Chief mourner, deputy mourner, all other protocols duly observed. The title of my poem is Death Is Cruel:
“Death is wicked!
If he decides to strike
No amount of entreaties can stop him.
He does not ask for ‘particulars’
He does not take money
He does not take kolanuts
He will not allow you to ‘shake body’
Ah! Death is wicked!
He kills anybody regardless of age, race, religion or sex…
See what he has just done… This death … hmmmm!
If even there were two chances to die, I would not joke with one.
Abi, tan fe ku? Who wants to die?
If you die, you will be put in a coffin.
The coffin will be nailed, everywhere will be dark.
You will be sent to the cemetery,
Put in a grave, covered with sand,
Hit by shovel and nobody will hear your cry of pain
You will be left there while they return home.
Even your family, friends and the faithfuls,
They will all abandon you to your fate.
Ah! Chineke! Death is too cruel!!”
Thank you, Mrs. Okonkwo. We shall now call on the people’s lawyer and human rights activist, Mr. Alfred Kayemo, to give us the epilogue, I mean the closing poem.

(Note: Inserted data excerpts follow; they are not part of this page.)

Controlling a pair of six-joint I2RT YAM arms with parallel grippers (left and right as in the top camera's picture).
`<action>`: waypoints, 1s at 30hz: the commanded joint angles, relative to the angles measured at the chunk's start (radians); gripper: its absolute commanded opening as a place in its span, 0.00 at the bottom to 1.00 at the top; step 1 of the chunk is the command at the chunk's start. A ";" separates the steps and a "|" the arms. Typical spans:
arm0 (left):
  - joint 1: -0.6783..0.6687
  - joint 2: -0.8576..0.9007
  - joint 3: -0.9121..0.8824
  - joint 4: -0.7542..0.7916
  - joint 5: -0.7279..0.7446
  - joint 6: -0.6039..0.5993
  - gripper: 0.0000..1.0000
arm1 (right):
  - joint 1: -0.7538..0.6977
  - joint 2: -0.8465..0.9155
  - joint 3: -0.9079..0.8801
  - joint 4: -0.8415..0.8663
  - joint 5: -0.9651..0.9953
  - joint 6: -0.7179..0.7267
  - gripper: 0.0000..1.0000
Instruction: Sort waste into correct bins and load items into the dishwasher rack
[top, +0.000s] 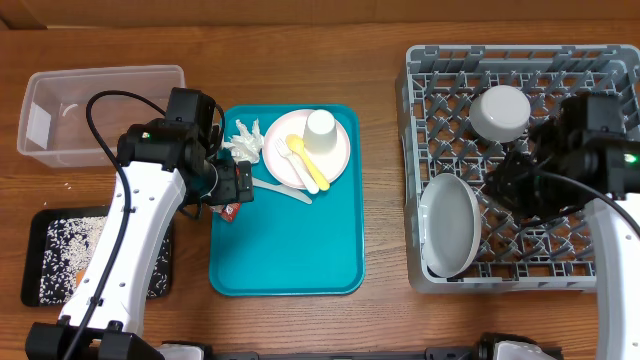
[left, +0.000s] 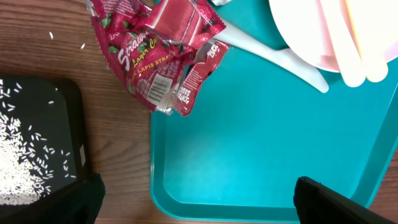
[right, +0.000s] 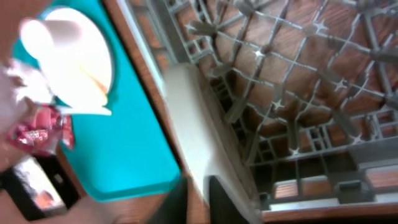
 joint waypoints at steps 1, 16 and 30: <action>0.000 -0.004 0.011 0.000 0.000 -0.003 1.00 | 0.005 -0.064 0.139 0.005 -0.011 -0.018 0.59; 0.000 -0.004 0.011 0.035 0.071 -0.092 1.00 | 0.021 -0.068 0.336 0.076 -0.399 -0.276 1.00; 0.000 -0.004 0.011 0.003 0.105 -0.029 1.00 | 0.021 0.023 0.335 0.172 0.423 -0.035 1.00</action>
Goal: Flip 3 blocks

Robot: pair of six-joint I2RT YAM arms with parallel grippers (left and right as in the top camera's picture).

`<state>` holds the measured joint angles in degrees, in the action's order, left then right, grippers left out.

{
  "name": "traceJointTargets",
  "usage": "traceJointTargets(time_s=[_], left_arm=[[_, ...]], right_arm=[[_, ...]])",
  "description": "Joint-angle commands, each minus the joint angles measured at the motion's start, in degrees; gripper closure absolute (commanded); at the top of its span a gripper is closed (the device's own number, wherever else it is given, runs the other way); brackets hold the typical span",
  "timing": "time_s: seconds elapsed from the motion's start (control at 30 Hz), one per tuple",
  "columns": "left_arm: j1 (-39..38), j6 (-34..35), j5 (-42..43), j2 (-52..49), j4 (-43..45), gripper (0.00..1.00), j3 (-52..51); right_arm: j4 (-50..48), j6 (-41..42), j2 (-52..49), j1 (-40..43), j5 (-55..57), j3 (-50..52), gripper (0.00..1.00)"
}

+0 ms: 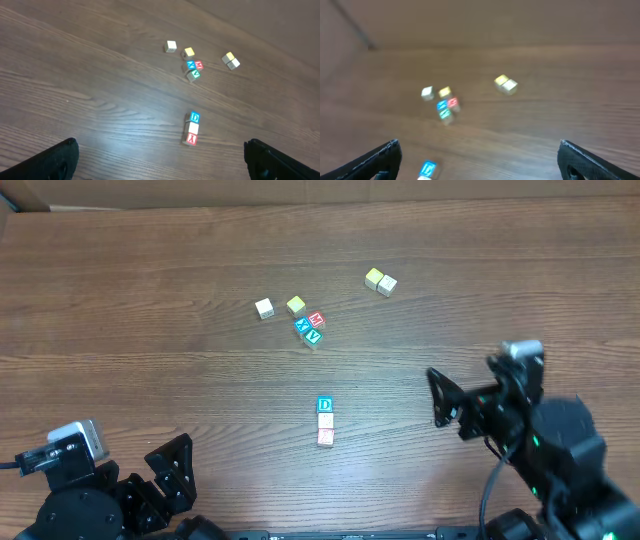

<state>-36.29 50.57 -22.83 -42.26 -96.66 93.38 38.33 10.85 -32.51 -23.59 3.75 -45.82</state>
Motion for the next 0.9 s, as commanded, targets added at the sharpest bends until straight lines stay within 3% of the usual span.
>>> traceJointTargets(time_s=[0.0, 0.17, 0.37, 0.87], left_arm=[[-0.1, -0.5, -1.2, 0.1, -0.1, 0.00, 0.5], [-0.1, -0.5, -1.2, 0.1, -0.1, 0.00, 0.5], [-0.1, -0.5, -1.2, 0.1, -0.1, 0.00, 0.5], [-0.1, -0.5, -1.2, 0.1, -0.1, 0.00, 0.5]], right_arm=[[-3.2, -2.1, 7.6, 4.8, -2.8, 7.8, 0.00], [-11.1, -2.2, 18.7, 13.1, -9.2, 20.0, 0.00], [-19.5, -2.4, 29.4, 15.4, -10.5, 32.3, 0.00], [-34.3, -3.2, 32.3, 15.4, -10.0, 45.4, 0.00]])
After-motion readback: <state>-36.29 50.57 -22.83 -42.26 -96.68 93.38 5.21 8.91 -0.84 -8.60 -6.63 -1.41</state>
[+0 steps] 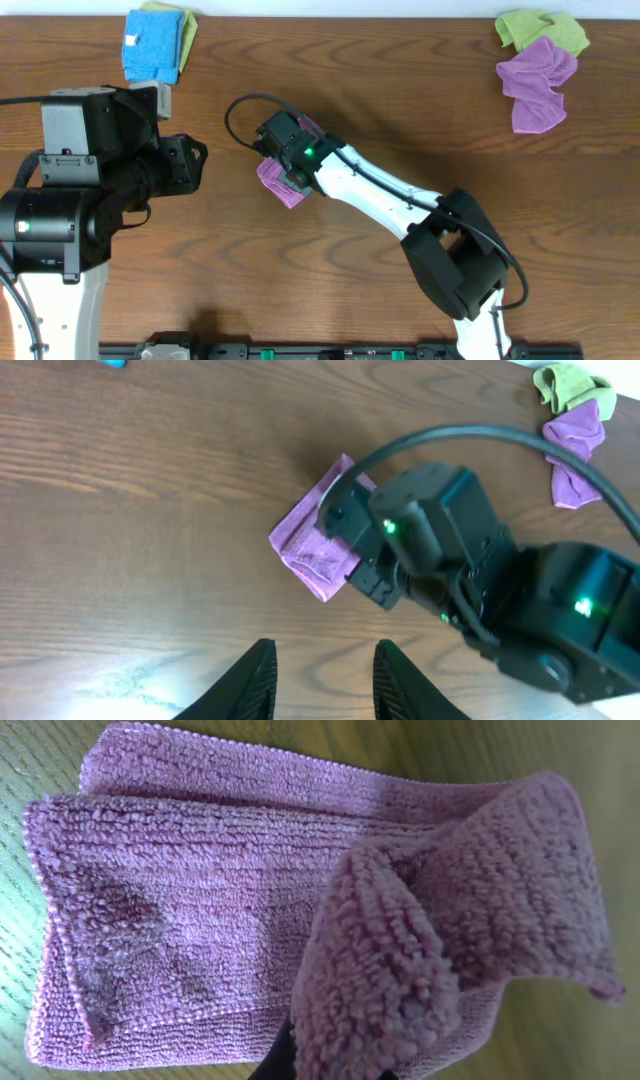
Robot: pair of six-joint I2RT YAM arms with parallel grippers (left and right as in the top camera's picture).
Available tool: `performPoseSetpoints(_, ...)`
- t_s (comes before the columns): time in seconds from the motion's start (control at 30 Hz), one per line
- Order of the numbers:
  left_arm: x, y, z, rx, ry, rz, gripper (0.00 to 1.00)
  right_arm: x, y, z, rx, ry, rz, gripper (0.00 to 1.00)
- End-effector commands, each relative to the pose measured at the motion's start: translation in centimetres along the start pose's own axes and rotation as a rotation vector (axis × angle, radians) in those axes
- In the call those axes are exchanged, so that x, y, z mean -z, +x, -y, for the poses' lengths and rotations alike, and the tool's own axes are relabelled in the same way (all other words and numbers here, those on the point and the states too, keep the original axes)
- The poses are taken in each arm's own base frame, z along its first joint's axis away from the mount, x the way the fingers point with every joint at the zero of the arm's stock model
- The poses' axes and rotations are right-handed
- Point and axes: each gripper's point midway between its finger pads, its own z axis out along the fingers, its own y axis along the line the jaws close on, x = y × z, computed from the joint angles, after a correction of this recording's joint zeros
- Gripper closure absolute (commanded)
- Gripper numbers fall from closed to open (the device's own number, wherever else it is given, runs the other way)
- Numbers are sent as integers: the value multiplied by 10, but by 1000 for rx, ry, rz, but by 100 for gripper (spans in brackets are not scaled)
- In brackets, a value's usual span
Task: Fold the cloth
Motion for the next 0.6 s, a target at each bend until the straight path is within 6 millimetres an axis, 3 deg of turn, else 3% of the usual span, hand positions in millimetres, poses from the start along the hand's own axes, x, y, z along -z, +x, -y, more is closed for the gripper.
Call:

This poem is titled Drum Call to Aso Villa:
“They clink ogogoro glasses, what for?
To drink to our death?
But they don’t know
That one of them is also a victim…
I’m dizzy with wailing, O Niagara!
To what land do they journey, our brothers and sisters?
What is this land where our friends go and do not return?
He has gone forever to the earth.
He has gone to the earth that devours all,
Glutton earth, so greedy, so opportunistic!
It devoured the contents of Bellview, Sosoliso and, twice upon a time, those of ADC and EAS.
Yet, it’s still famished. / Is it turn by turn?
Morbid anatomists often prepare for the earth his meat.
Grave dentists always prepare the earth’s molars and incisors for his gory shish kebab… but who will rescue us from earth’s premature mastication?
Let us go and prick their conscience in Aso Villa:
Your Excellencies, when will this cycle of wholesale deaths stop?”

Weep Thou Not, My People is a tapestry of poetic fabrics from oral poems from Ghana, Nigeria and Zaire in Oral Poetry from Africa (1983) and Kofi Awoonor’s ‘A Dirge’ in Messages — Poems from Ghana (1971).